Horror games are always going to be a game genre that will grasp me by the throat, slice down my thighs, and spit in half of my face. The horror genre, I feel works best in video games as opposed to film, TV, radio, or books thanks to how involved you, the consumer becomes within the product. You’re controlling the protagonist, you lose yourself inside the world more easily than you would just watching a film or turning a page. Is Layers of Fear the horror game I’ve been waiting for?
I ask that question because, to be perfectly honest with you, I didn’t know about Layers of Fear until last week when it came out on the Steam Store. My previous favourite horror games have been, the Amnesia series, the Penumbra series, and Pineview Drive. Notice anything?
They’re all generally atmospheric. Sure, you have the physical monsters in Amnesia and Penumbra, but it’s magic lies within the atmosphere. Pineview Drive is all about the atmosphere and using that to create the perfect jump scares. Layers of Fear looks like it’s coupled up with these titles. So time to boot the game up and give it a play in the dark.
First things first, it’s apparent that it’s one of those games where the reason why you’re at the house is unknown, unless you’ve read the game description beforehand. Something I didn’t do properly, I just read it and saw the words, “Psychedelic horror” and was sold. So basically, you’re a painter, but you seem to have forgotten that; that and the fact that you’re insane. – A lot of “that” related words there! – and you walk through your house uncovering parts of your past that all link up.

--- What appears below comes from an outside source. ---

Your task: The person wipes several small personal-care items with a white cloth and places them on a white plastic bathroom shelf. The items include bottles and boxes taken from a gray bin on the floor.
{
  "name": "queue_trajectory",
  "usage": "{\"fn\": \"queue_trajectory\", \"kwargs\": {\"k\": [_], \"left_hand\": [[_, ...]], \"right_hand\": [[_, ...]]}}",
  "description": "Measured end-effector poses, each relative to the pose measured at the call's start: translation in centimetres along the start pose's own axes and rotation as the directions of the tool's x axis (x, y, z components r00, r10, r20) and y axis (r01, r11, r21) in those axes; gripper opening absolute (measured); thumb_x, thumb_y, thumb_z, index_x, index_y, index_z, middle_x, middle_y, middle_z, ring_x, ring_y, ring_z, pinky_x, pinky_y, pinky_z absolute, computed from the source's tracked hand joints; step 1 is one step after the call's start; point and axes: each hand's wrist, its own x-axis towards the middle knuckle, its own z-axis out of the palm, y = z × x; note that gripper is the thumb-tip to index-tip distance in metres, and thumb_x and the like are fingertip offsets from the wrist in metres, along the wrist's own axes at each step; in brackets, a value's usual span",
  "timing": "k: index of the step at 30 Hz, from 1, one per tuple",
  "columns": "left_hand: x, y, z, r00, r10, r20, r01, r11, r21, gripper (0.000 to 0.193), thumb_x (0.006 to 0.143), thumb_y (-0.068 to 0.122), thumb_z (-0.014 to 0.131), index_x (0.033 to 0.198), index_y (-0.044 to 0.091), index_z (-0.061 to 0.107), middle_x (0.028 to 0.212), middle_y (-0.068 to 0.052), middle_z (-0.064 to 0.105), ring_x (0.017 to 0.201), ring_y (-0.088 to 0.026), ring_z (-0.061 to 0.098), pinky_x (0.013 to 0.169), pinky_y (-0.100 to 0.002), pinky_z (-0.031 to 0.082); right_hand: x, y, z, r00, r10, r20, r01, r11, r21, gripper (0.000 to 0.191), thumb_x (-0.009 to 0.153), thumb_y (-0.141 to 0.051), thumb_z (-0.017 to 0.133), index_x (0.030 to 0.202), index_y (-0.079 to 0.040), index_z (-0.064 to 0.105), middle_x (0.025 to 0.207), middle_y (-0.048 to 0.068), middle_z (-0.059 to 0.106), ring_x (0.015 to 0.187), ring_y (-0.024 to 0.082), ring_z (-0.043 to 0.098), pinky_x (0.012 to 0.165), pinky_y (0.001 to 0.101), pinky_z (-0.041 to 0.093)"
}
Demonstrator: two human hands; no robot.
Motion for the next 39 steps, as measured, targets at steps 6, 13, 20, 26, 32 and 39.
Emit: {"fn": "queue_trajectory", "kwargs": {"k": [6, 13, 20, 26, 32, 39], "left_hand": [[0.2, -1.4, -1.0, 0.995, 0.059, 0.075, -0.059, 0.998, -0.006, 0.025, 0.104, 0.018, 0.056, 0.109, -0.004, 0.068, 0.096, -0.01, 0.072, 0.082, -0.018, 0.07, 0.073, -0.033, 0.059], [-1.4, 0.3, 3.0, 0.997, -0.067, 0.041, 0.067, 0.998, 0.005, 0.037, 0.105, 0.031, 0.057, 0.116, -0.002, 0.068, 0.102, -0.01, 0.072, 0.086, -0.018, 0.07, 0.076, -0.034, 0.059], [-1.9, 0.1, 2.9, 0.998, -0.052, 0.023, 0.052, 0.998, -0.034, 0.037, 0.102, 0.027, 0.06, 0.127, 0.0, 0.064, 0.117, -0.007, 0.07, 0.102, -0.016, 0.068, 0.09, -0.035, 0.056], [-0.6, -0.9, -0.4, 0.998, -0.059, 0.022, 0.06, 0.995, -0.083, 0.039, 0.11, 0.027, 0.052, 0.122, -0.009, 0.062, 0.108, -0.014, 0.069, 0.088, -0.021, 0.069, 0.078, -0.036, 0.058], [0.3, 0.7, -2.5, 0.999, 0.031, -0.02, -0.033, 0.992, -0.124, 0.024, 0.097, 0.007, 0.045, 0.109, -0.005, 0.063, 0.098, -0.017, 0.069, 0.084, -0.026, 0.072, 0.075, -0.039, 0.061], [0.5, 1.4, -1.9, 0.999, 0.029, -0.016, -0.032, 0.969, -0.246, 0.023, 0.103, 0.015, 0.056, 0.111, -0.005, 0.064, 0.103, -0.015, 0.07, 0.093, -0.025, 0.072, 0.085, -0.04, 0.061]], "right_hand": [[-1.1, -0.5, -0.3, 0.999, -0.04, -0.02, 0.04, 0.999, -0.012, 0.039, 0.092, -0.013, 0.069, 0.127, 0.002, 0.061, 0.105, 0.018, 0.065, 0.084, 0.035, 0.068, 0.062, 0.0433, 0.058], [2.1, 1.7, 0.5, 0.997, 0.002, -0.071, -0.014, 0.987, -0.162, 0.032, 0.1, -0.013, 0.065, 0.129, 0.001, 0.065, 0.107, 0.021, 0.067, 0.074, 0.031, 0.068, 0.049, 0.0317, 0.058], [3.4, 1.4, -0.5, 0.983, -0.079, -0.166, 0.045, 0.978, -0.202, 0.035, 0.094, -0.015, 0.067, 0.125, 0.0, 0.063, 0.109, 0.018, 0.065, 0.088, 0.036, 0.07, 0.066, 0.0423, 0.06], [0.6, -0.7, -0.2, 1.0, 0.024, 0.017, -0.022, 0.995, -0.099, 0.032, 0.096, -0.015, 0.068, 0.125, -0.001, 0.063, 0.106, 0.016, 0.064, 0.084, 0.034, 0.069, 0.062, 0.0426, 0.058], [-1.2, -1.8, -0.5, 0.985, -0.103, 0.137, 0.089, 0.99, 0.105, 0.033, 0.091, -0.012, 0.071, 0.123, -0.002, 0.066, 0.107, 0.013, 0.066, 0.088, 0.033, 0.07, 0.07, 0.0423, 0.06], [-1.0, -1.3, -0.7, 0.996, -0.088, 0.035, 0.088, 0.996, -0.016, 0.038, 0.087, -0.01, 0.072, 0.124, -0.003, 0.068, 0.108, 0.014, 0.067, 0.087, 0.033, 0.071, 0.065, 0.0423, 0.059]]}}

This is your standard, walk around the house and find keys to progress type of horror game, and there’s obvious triggers that activate jump scares, except they aren’t so obvious, at least not when you’re playing it. The gameplay forces you to focus on the objects within the rooms because anything could lead to a clue, so you subconsciously start searching for that little activation cursor. While you’re doing that, the game sets up actions in places which it knows you won’t be focusing on, or places where you won’t be expecting anything to happen.
Annoyingly though there’s so many paintings scattered all over the house, that you become enthralled with them, you at least glance at ever single one you pass, even if it’s one you saw earlier.
“I first realised that the game was going to mess with my head when I stepped foot in one room, went to leave after some exploring, and then as I left, the room I was in previously was no more. I’m not looking forward to this constant changing and head f***ery, but I also am… so much.”
The soundtrack is eerie, feeling distant and foreboding. I found myself wanting the music to either be more constant, or louder, to distract me from the possible horror around the corner, but then when the music is audible, I was willing it to go away so I could hear the world around me.
“The game looks so textured, and splendidly shaded giving it that high quality polish to allow you to appreciate everything within it…when you’re not quivering in fear.”
Layers of Fear is a new horror game, and even though it follows suit of other popular horror games, it adds it’s twists and specific elements to make you feel like you’re playing a new game, but it does slightly feel like you’re playing DLC for another base game. Either way, I’m not that far into the game and I’ve already had to turn the game off because adrenalin has surged through my body that much that I can’t read things without falling over my words, and my hands are shaking.
Layers of Fear looks to be making it up there with the other horror games that can make me want to go and sit in dark corners and cry into my knees.